Le Maroc s’apprête à revisiter les termes de son partenariat commercial avec la Türkiye, dans un contexte où les déséquilibres de la balance commerciale deviennent de plus en plus difficiles à ignorer. Selon des sources gouvernementales relayées par l’agence Reuters, une mission diplomatique marocaine est attendue prochainement à Ankara pour rouvrir le dialogue autour des modalités de l’accord de libre-échange liant les deux pays depuis plus de deux décennies.
Ce mouvement de Rabat survient alors que les échanges avec la Türkiye se caractérisent par un déficit structurel croissant, aggravé par l’ampleur des importations de biens manufacturés turcs, notamment dans le textile et l’habillement. Le creusement de ce déséquilibre, estimé à près de 3 milliards de dollars, relance un débat récurrent sur la soutenabilité de certains accords de libre-échange dans leur forme actuelle.
Le secrétaire d’État chargé du Commerce extérieur, Omar Hejira, devrait mener les discussions bilatérales, avec pour ambition affichée de faire contrepoids à ce déséquilibre par une politique plus volontariste en matière d’investissements. L’objectif : encourager les entreprises turques à s’implanter localement, plutôt que d’inonder le marché marocain de produits finis.
L’accord initial signé en 2004 avait déjà fait l’objet d’un réajustement en 2020, avec l’instauration de droits de douane ciblés sur certaines filières vulnérables. Mais ces mesures correctives n’ont pas permis d’enrayer la tendance. Malgré les taxes supplémentaires imposées sur les produits turcs à fort impact, notamment dans le secteur textile, la balance reste largement déficitaire au profit d’Ankara.

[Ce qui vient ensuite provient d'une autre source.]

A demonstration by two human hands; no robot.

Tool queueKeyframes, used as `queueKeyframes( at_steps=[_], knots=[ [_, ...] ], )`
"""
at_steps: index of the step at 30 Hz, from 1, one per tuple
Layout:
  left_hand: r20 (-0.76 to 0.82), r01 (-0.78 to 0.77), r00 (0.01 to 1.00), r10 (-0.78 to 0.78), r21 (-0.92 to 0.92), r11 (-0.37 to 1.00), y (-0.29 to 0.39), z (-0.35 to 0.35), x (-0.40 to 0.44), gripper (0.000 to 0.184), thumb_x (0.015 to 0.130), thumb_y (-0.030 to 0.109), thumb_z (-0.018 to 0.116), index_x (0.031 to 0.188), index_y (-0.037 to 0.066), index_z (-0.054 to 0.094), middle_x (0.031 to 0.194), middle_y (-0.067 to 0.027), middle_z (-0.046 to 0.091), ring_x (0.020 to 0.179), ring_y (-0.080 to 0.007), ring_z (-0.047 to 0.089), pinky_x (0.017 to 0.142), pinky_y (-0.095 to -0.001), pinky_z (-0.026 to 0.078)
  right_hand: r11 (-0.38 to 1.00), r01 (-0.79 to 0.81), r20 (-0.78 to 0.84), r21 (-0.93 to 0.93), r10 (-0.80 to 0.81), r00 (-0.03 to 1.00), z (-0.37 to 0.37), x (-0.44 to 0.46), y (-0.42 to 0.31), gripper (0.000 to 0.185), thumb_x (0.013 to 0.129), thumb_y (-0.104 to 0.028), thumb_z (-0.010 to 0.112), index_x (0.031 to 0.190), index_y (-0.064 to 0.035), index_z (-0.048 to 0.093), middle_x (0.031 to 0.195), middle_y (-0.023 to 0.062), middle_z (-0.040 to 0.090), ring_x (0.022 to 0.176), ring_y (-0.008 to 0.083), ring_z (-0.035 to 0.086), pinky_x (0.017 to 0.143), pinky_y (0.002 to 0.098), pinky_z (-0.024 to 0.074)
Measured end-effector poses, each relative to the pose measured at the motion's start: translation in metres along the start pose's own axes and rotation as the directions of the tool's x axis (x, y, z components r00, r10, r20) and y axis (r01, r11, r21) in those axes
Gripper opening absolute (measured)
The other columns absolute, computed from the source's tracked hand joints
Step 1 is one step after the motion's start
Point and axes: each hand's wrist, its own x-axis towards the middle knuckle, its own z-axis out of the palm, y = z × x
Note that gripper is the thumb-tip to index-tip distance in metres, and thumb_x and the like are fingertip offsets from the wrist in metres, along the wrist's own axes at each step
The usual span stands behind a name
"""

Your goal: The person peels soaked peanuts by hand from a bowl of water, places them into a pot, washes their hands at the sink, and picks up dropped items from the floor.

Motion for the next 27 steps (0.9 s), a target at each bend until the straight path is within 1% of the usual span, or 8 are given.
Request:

Ce déséquilibre commercial prend une dimension encore plus préoccupante à la lumière des derniers chiffres de l’Office des changes, qui font état d’un creusement de 22,8 % du déficit global sur les quatre premiers mois de l’année, atteignant près de 109 milliards de dirhams. Dans ce contexte, la révision des accords commerciaux les plus sensibles s’impose progressivement comme un levier stratégique pour le gouvernement.
Derrière cette volonté de rééquilibrage se dessine une orientation plus large : celle d’un Maroc en quête d’autonomie productive, soucieux de défendre ses filières industrielles face à une concurrence souvent asymétrique, et déterminé à transformer ses partenariats commerciaux en opportunités concrètes d’investissement local.